Session: 3136 - NEW AVENUES IN TAX RESEARCH
AUTHORS:
Casal Sandro (University of Trento ~ Trento ~ Italy)
Abstract text:
Our study builds on Mittone's (2006) exploration of the Echo Effect—a cognitive bias whereby early-learned tax behaviors persist in repeated decision-making contexts. In Mittone's 60-round experiment, two groups of participants faced different audit schedules: one group experienced eight audits in the first 30 rounds and none in the last 30, while the other group faced the reverse. The findings showed that early audit experiences shaped long-lasting behavioral patterns: individuals audited early "learned" to comply and continued doing so, whereas those not audited early "learned" to evade and persisted in evasion even once audits were introduced. This persistence, despite changes in audit frequency, illustrates the Echo Effect, where early experiences crystallize into stable habits that endure under shifting conditions. Our study extends this framework by asking whether the Echo Effect can be transmitted across generations.

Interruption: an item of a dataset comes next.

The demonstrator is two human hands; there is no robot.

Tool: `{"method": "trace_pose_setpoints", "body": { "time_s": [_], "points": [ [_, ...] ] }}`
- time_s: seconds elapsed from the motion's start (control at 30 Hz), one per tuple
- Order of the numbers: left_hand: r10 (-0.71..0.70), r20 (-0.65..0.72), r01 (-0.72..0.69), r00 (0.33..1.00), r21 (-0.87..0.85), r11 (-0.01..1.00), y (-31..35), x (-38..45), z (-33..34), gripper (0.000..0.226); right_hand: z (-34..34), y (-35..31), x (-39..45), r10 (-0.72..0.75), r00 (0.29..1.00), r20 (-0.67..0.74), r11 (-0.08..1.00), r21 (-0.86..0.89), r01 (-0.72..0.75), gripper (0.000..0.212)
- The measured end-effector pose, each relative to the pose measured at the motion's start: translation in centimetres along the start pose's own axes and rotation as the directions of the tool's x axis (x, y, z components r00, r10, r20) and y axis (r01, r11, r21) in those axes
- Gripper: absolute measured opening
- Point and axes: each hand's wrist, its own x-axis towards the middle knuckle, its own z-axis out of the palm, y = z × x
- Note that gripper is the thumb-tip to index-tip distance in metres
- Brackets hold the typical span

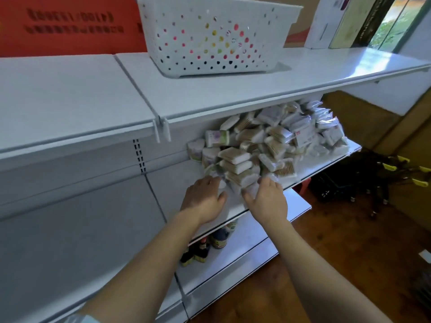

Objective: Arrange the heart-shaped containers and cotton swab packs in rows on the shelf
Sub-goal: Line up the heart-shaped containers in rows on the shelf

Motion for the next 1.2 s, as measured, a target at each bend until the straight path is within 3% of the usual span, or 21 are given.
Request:
{"method": "trace_pose_setpoints", "body": {
  "time_s": [0.1,0.23,0.37,0.5,0.7,0.87,0.97,1.07,1.2],
  "points": [
    [-0.074,0.019,0.075,0.997,-0.049,0.996,0.6,3.0,1.5,0.065,0.7,0.4,2.2,0.005,0.998,0.064,0.998,0.055,-0.008,0.070],
    [-0.209,-0.046,0.203,0.977,-0.098,0.974,0.7,5.5,3.2,0.067,1.9,1.1,3.8,-0.122,0.989,0.080,0.991,0.060,0.117,0.077],
    [-0.327,-0.142,0.316,0.934,-0.094,0.944,1.7,6.8,3.8,0.051,2.4,1.7,4.7,-0.216,0.975,0.048,0.968,0.141,0.208,0.077],
    [-0.464,-0.206,0.439,0.862,-0.156,0.885,3.1,5.9,3.9,0.033,2.8,1.3,5.2,-0.216,0.975,0.053,0.950,0.244,0.197,0.079],
    [-0.587,-0.219,0.535,0.780,-0.254,0.806,2.4,2.5,3.1,0.040,2.8,0.4,4.0,-0.337,0.941,0.028,0.928,0.179,0.327,0.071],
    [-0.622,-0.325,0.520,0.712,-0.351,0.779,1.8,-0.3,2.3,0.049,3.2,-0.5,2.3,-0.545,0.832,0.103,0.838,0.058,0.542,0.069],
    [-0.630,-0.340,0.507,0.698,-0.386,0.771,1.4,-1.2,2.0,0.049,2.8,-0.6,1.9,-0.556,0.822,0.124,0.831,0.119,0.544,0.069],
    [-0.611,-0.320,0.470,0.724,-0.418,0.777,1.0,-1.9,1.8,0.046,2.2,0.0,1.5,-0.521,0.847,0.106,0.849,0.165,0.502,0.068],
    [-0.589,-0.271,0.430,0.761,-0.470,0.771,0.1,-3.5,1.6,0.046,2.7,0.7,1.3,-0.570,0.805,0.164,0.820,0.177,0.545,0.061]
  ]
}}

Specifically, we examine whether observing the (non)compliant behavior of others creates similar long-lasting biases. Using a laboratory experiment, we test the presence of this cognitive bias in an intergenerational setting, where successive groups of taxpayers are exposed to varying audit regimes. We investigate whether repeated audits applied to an initial group of taxpayers (the first generation) affect the behavior of a subsequent group (the second generation), who observe the first group's behavior but remain unaware of the audit conditions that shaped it. Our results show that even without direct exposure to audits, second-generation taxpayers tend to adopt the behavioral norms established by the first. When the first generation is subject to frequent audits and develops high compliance, the second generation maintains compliance even under substantially reduced audit pressure. Conversely, when the first generation learns to evade taxes due to infrequent audits, the second generation continues to evade, even if audit intensity later increases.